| Problem to solve |
Read through the data and report every line in which the word "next" occurs.

| The data |
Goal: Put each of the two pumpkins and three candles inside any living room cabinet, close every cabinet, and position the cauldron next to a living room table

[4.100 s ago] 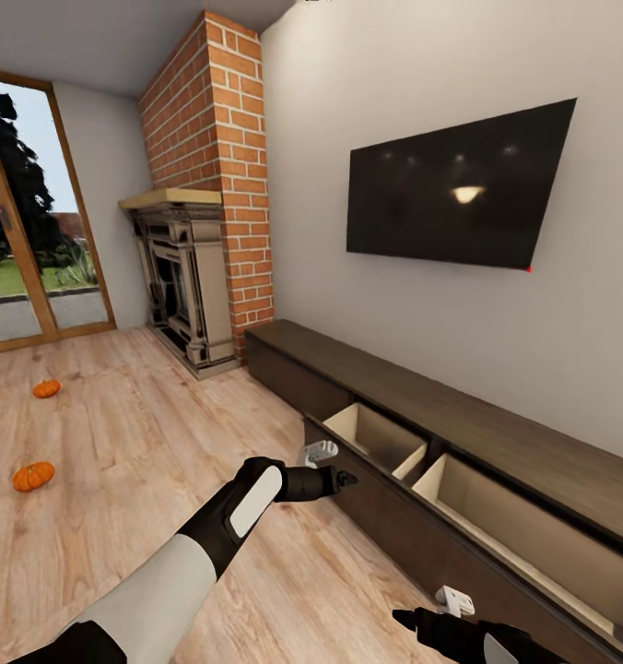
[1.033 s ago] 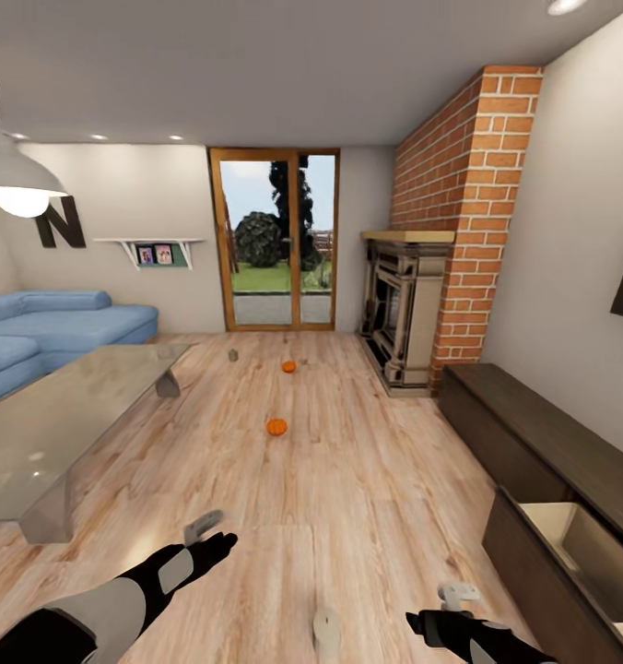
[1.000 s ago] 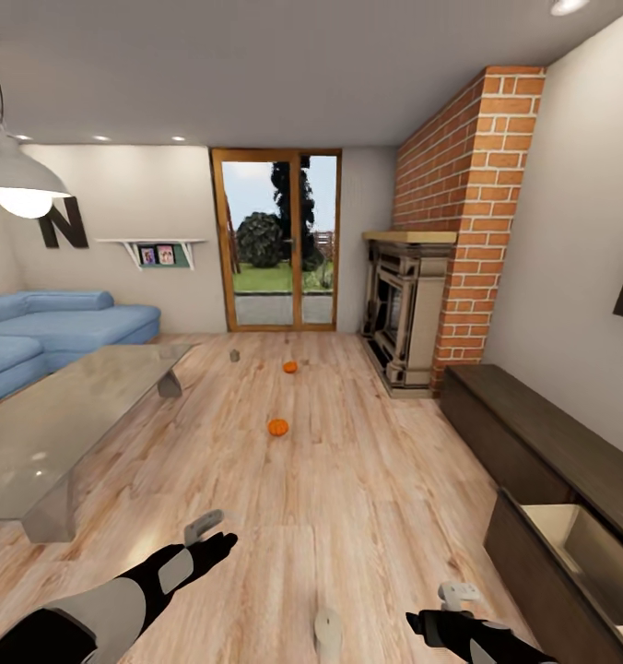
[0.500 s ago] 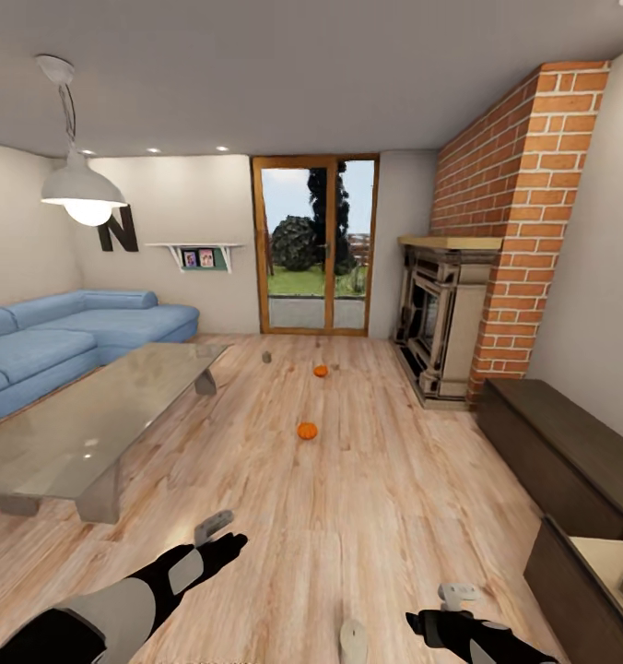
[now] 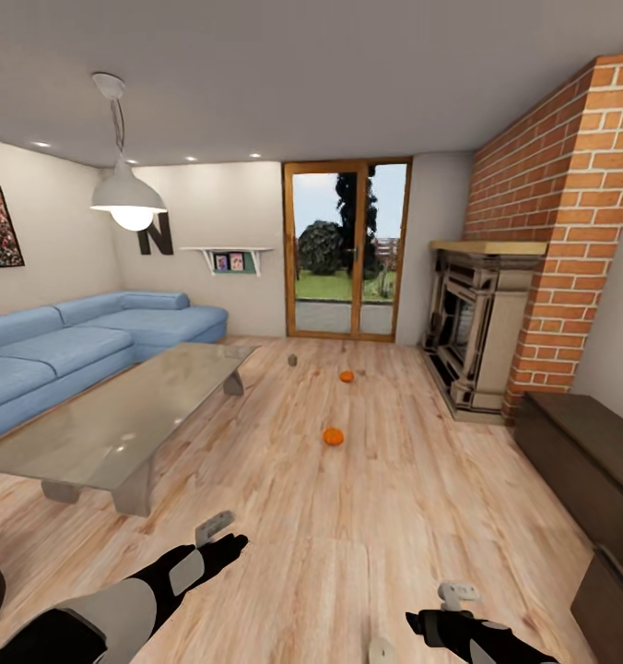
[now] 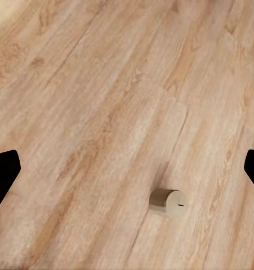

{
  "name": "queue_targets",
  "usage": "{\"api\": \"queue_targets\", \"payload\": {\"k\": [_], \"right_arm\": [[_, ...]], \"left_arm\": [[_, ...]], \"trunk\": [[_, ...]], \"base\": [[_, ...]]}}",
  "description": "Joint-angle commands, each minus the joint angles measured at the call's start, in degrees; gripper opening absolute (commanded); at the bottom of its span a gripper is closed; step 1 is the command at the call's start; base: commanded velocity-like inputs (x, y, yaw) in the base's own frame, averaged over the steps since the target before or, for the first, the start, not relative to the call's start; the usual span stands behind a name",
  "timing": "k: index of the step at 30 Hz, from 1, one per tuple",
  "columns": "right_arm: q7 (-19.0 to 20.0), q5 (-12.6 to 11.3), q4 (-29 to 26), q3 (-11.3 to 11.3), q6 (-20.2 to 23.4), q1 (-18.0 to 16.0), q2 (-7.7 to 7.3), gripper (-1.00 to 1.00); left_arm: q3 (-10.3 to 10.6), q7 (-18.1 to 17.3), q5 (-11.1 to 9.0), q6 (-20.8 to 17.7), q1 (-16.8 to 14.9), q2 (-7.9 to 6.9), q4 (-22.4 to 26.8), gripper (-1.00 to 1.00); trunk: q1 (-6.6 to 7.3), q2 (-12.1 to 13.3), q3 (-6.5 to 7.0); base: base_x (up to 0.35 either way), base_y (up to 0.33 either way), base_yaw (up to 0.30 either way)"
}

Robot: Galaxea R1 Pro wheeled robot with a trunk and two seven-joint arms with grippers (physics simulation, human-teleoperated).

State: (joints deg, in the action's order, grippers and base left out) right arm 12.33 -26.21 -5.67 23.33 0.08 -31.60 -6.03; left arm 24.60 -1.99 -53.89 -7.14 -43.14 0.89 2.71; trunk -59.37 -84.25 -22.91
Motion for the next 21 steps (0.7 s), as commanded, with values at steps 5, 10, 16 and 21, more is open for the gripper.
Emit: {"api": "queue_targets", "payload": {"k": [5, 10, 16, 21], "right_arm": [[0.2, -0.6, 0.0, 0.3, 0.1, 0.0, -0.04, 1.0], [0.1, -0.6, 0.0, 0.3, 0.1, 0.0, -0.07, 1.0], [0.2, -0.6, -0.1, 0.3, 0.1, 0.0, -0.12, 1.0], [0.4, -0.6, -0.2, 0.3, 0.1, 0.0, -0.12, 1.0]], "left_arm": [[0.5, -0.2, -0.5, -0.2, -0.1, -0.01, 0.0, 1.0], [0.5, -0.2, -0.5, -0.2, 0.0, -0.01, 0.0, 1.0], [0.5, -0.2, -0.5, -0.2, 0.0, -0.01, 0.0, 1.0], [0.5, -0.2, -0.5, -0.2, 0.0, -0.01, 0.0, 1.0]], "trunk": [[-0.02, 0.0, -0.03], [-0.02, 0.0, -0.03], [-0.02, 0.0, -0.03], [-0.02, 0.0, -0.03]], "base": [[0.205, 0.254, 0.019], [0.213, 0.265, 0.002], [0.213, 0.266, 0.0], [0.214, 0.266, 0.0]]}}
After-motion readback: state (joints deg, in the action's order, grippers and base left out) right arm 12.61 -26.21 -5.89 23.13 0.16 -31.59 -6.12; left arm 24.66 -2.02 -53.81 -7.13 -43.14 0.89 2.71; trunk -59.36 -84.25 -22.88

| Result of this exercise |
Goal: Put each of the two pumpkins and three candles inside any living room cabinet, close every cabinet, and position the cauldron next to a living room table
Motion for the next 21 steps (0.7 s), as commanded, with values at steps 5, 10, 16 and 21, more is open for the gripper.

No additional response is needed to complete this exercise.